Records from a data source
▼

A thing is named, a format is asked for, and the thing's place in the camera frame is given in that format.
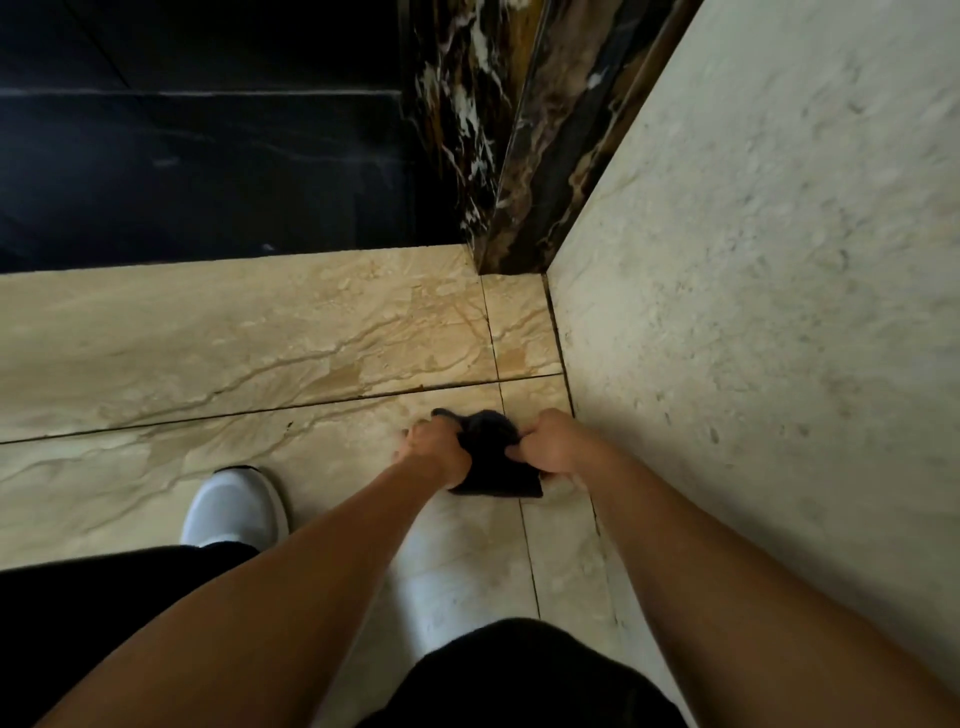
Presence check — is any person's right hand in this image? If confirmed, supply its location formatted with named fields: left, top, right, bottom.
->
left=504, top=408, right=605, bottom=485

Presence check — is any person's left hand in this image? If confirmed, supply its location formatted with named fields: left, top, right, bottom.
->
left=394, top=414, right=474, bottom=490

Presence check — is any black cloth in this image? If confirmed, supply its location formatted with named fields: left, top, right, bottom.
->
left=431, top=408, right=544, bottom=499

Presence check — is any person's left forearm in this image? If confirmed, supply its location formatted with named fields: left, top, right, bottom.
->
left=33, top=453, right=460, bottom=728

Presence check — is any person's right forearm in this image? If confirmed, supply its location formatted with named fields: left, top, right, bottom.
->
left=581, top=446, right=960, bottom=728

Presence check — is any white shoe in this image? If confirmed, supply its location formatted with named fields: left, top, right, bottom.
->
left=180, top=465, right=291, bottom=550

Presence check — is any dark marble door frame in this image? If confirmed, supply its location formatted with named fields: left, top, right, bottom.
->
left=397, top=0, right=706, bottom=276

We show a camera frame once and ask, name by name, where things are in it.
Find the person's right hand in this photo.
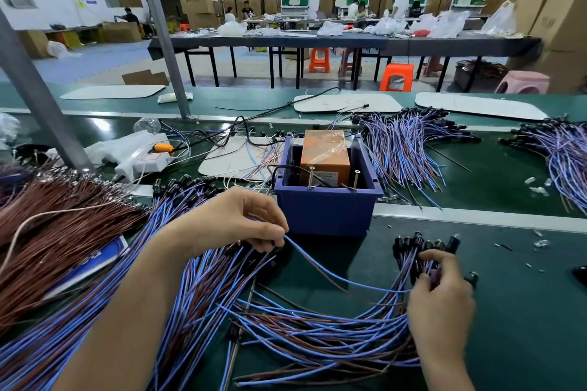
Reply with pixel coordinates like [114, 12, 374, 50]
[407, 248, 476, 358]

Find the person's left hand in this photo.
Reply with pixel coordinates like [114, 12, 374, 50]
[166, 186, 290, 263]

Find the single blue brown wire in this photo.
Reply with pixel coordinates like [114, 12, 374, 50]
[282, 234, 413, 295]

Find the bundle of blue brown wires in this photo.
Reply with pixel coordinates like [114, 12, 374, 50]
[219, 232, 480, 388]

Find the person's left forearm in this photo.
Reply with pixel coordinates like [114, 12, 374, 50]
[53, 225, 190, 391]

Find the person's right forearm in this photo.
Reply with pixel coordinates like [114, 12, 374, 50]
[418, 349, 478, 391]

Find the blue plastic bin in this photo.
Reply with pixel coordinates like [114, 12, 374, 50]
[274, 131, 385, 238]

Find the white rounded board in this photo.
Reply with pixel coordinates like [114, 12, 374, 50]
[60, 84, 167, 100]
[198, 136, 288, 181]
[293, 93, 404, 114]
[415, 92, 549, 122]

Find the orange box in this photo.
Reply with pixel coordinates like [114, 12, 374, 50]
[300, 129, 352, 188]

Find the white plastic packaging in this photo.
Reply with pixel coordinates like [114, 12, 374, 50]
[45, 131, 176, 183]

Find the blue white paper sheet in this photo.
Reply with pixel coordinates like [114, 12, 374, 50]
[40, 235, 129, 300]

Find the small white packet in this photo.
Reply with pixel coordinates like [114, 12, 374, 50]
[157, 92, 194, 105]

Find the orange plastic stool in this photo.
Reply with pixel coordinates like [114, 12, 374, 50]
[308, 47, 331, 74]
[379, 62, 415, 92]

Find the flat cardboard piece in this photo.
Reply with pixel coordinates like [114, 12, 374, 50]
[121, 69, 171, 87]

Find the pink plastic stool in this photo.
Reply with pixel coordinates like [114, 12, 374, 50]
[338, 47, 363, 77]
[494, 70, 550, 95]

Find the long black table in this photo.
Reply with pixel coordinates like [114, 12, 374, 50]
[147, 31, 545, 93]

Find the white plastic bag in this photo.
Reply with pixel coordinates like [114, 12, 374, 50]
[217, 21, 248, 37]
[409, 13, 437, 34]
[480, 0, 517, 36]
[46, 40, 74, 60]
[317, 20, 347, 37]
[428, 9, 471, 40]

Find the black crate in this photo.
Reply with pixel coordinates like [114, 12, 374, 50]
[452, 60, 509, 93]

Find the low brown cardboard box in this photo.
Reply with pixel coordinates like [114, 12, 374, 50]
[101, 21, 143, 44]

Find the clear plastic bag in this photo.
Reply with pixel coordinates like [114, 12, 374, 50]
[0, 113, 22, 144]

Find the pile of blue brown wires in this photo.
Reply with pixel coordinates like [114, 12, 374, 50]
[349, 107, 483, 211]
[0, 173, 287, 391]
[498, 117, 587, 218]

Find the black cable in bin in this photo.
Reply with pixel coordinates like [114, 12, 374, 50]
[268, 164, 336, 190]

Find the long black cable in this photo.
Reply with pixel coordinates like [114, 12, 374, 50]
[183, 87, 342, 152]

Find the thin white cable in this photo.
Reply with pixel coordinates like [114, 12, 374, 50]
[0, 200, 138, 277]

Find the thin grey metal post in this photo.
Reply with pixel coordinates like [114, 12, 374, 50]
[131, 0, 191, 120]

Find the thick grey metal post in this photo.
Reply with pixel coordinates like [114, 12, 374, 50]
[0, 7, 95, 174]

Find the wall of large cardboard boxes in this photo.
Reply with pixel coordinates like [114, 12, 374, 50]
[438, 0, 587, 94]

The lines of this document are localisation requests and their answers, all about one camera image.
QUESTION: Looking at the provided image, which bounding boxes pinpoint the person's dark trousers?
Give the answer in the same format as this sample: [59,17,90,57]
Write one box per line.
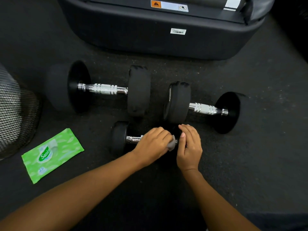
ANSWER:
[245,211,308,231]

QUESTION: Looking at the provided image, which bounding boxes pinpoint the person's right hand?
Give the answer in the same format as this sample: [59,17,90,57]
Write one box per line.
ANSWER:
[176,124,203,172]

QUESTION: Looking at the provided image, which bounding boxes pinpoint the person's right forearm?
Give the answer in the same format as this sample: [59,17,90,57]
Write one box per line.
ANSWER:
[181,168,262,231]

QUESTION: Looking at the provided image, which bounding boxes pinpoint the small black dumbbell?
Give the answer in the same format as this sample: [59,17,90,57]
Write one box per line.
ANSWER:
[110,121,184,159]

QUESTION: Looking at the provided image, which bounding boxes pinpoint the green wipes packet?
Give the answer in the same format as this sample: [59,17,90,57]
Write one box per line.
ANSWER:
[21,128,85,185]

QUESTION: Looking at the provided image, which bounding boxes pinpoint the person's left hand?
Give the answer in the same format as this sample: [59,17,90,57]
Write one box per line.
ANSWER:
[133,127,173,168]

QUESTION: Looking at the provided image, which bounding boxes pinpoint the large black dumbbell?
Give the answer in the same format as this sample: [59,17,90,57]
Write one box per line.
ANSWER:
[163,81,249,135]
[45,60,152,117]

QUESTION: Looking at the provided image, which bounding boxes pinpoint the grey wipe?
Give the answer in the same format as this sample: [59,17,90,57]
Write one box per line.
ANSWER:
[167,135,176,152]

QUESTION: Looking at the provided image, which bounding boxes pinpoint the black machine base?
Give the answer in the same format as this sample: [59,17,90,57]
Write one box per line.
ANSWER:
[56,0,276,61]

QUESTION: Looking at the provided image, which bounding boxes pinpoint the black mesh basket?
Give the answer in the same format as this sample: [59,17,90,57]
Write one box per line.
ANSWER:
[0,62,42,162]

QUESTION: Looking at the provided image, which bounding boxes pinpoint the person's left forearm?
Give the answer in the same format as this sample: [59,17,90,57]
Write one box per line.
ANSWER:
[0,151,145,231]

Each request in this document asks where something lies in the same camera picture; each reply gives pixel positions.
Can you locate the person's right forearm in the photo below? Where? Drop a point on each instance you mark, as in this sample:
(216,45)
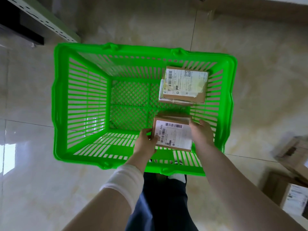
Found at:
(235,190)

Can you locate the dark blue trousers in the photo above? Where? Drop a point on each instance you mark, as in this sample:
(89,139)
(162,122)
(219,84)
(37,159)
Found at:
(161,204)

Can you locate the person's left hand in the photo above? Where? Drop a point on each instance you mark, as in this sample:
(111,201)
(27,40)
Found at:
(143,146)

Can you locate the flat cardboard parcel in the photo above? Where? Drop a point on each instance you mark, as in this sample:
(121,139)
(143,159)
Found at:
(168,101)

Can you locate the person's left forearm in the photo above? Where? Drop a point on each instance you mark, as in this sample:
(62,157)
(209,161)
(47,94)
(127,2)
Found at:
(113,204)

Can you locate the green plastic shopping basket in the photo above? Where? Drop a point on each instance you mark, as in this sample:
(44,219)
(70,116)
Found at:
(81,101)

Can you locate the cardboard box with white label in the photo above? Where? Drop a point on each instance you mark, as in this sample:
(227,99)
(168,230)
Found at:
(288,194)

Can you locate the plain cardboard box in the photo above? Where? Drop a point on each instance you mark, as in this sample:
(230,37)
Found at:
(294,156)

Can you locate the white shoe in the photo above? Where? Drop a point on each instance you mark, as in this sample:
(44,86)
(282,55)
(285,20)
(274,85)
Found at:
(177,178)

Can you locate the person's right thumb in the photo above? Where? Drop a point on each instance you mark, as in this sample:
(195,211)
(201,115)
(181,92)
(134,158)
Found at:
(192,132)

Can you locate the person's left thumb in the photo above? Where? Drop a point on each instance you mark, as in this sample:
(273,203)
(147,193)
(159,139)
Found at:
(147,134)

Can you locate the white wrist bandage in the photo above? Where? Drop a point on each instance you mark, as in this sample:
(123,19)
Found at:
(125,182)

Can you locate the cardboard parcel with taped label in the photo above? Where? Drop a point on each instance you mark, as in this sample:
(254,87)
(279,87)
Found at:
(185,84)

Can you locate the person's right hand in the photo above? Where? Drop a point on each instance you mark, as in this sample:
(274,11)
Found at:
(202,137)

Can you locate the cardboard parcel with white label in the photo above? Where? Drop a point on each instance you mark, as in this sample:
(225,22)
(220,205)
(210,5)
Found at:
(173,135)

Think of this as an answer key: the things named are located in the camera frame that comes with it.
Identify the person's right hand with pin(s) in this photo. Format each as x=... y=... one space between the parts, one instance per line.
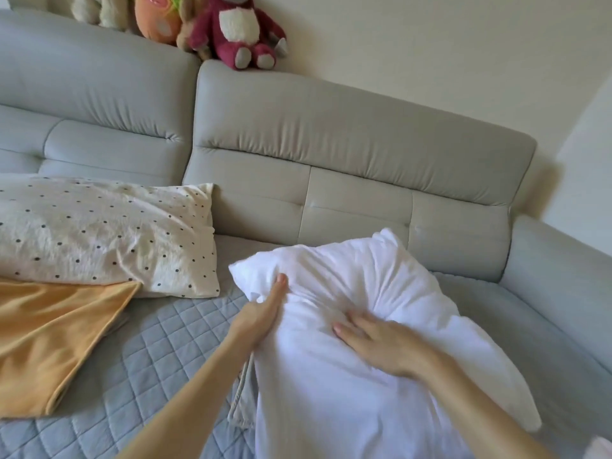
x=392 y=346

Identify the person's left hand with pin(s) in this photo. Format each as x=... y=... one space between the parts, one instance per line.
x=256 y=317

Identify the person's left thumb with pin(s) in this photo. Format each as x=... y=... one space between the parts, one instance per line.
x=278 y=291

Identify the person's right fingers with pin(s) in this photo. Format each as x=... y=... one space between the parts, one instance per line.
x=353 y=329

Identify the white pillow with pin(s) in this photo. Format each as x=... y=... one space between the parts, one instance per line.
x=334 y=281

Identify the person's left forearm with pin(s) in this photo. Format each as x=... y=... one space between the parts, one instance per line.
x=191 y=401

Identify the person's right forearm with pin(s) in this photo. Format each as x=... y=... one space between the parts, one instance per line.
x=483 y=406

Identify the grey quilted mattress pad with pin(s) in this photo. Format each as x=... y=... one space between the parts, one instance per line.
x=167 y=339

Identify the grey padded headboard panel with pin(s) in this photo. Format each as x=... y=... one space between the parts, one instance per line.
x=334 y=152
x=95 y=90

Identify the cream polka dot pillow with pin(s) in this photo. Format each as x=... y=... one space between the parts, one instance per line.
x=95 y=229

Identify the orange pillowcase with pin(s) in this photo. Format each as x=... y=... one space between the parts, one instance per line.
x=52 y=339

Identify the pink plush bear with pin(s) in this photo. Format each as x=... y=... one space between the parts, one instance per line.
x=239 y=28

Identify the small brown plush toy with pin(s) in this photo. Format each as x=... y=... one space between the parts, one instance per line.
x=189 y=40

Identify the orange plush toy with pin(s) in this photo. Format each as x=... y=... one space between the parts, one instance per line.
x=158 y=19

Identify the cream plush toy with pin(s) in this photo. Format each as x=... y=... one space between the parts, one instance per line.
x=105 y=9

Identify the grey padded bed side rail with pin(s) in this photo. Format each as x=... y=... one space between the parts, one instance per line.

▲

◆ YOUR INSTRUCTIONS: Search the entries for the string "things" and copy each line where it occurs.

◆ REPLY:
We show a camera frame once and ask, name by name, where things are in it.
Think of this as an answer key: the things named are located in the camera frame that comes with it.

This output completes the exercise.